A martini served in a cocktail glass

A cocktail is a mixed drink, usually alcoholic. Most commonly, a cocktail is a combination of one or more spirits mixed with other ingredients, such as juices, flavored syrups, tonic water, shrubs, and bitters. Cocktails vary widely across regions of the world, and many websites publish both original recipes and their own interpretations of older and more famous cocktails.

History

Cocktail accessories dating back to the 4th century BCE. Museum of the Royal Tombs of Aigai, Greece

A well-known 'cocktail' in ancient Greece was named kykeon. It is mentioned in the Homeric texts and was used in the Eleusinian Mysteries. 'Cocktail' accessories are exposed in the Museum of the Royal Tombs of Aigai (Greece). They were used in the court of Philip II of Macedon to prepare and serve mixtures of wine, water, honey as well as extracts of aromatic herbs and flowers, during the banquets.

In the United States, a written mention of 'cocktail' as a beverage appeared in The Farmers Cabinet, 1803, . The first definition of a cocktail as an alcoholic beverage appeared three years later in The Balance and Columbian Repository (Hudson, New York) May 13, 1806. Traditionally, cocktail ingredients included spirits, sugar, water and bitters; however, this definition evolved throughout the 1800s to include the addition of a liqueur.

In 1862, Jerry Thomas published a bartender's guide called How to Mix Drinks; or, The Bon Vivant's Companion which included 10 cocktail recipes using bitters, to differentiate from other drinks such as punches and cobblers.

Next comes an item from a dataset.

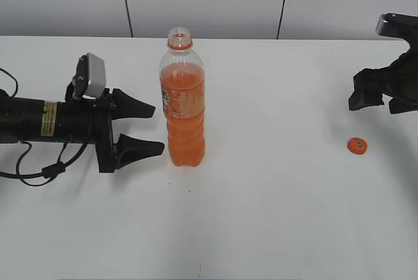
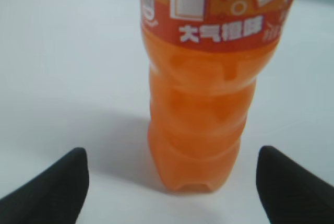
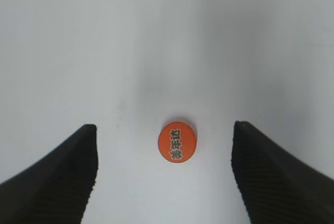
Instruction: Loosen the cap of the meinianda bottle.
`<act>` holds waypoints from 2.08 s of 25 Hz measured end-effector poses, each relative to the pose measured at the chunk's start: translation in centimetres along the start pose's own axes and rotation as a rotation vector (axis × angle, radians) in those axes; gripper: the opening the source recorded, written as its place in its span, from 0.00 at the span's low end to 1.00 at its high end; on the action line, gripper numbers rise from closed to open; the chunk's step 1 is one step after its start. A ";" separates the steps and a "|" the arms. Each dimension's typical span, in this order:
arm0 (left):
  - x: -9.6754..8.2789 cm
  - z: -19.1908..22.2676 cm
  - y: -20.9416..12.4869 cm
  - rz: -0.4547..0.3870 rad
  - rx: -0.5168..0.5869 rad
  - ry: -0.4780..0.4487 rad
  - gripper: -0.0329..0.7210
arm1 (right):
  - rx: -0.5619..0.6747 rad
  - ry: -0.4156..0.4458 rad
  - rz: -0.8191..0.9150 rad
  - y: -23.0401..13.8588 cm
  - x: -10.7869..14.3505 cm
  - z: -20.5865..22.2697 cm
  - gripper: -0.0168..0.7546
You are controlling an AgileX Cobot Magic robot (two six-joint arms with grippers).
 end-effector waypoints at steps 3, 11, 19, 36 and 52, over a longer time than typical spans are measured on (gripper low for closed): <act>0.7 -1.2 -0.1 0.030 0.041 0.036 0.83 | -0.008 -0.001 -0.002 0.1 0.0 -0.3 0.79; 3.2 -5.4 2.0 0.125 0.162 0.291 0.83 | -0.083 -0.018 -0.010 1.1 0.0 -2.1 0.79; 5.3 -10.5 7.3 0.059 0.155 0.723 0.82 | -0.223 -0.047 -0.026 3.9 -0.1 -5.0 0.79; 8.7 -21.0 10.1 -0.500 0.486 1.435 0.79 | -0.271 -0.124 -0.163 8.2 -0.8 -9.2 0.79; 3.5 -20.7 11.7 -0.968 0.726 1.163 0.78 | 0.098 -0.084 -0.174 7.0 -0.4 -15.1 0.79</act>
Point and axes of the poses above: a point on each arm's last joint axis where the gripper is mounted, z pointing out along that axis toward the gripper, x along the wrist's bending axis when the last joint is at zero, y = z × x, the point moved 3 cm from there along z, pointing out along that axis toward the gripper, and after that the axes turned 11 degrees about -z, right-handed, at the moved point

Cocktails continued to evolve and gain popularity throughout the 1900s, with the term eventually expanding to cover all mixed drinks. In 1917, the term cocktail party was coined by Julius S. Walsh Jr. of St. Louis, Missouri. With wine and beer being less available during the Prohibition in the United States (1920–1933), liquor-based cocktails became more popular due to accessibility, followed by a decline in popularity during the late 1960s. The early to mid-2000s saw the rise of cocktail culture through the style of mixology which mixes traditional cocktails and other novel ingredients. By 2023, the so-called "cocktail in a can" had proliferated (at least in the United States) to become a common item in liquor stores.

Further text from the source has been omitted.